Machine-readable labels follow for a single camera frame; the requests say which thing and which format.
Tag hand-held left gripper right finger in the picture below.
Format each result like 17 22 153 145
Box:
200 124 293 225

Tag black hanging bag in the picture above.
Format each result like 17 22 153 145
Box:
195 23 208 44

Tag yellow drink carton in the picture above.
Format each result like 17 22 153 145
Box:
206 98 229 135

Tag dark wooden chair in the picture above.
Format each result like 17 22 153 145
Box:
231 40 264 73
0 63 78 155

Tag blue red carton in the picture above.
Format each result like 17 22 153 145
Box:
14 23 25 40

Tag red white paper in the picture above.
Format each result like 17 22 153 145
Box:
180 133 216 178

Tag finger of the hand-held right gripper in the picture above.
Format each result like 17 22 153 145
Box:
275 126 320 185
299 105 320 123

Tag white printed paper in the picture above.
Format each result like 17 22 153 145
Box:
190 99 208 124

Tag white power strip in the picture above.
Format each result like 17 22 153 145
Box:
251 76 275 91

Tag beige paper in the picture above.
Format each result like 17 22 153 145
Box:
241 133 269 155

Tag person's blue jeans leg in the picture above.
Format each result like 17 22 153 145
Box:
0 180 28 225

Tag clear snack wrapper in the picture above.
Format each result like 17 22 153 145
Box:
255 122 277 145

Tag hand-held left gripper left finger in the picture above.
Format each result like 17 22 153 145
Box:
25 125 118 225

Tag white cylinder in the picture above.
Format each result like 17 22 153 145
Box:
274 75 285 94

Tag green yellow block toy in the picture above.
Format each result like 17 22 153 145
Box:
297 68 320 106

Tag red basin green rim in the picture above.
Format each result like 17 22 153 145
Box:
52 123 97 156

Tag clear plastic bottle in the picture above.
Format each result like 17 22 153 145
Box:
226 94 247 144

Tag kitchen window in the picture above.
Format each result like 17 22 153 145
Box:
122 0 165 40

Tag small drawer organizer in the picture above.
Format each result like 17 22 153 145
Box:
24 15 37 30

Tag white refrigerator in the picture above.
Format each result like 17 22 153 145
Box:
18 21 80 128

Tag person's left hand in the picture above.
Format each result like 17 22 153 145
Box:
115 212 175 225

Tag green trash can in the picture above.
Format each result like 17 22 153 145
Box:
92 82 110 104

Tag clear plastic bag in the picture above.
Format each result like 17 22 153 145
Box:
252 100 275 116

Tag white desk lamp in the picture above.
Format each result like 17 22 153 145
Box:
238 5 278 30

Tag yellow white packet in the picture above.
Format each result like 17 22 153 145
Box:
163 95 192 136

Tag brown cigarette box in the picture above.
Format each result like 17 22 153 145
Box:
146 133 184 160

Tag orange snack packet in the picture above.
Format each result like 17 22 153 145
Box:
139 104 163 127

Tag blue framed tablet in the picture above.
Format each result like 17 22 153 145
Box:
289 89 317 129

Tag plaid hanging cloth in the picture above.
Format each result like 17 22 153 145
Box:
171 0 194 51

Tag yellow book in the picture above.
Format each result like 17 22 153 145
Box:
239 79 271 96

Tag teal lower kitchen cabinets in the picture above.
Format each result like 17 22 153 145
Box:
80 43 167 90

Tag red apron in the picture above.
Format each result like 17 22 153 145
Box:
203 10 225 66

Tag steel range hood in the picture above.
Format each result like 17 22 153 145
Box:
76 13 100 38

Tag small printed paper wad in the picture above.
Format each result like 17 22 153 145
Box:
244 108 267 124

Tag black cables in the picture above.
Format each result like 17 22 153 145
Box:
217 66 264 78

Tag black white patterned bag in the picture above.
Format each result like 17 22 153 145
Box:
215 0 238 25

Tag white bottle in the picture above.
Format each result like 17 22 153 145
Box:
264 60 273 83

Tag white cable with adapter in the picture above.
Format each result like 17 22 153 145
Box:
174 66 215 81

☆ ☆ ☆

_Your instructions:_
In the records above, locate each line with the word "hand". Copy all such lines.

_Reply to the exercise:_
Tag hand-held left gripper right finger in the picture below.
Tag finger of the hand-held right gripper in the picture above.
Tag hand-held left gripper left finger in the picture above.
Tag person's left hand in the picture above.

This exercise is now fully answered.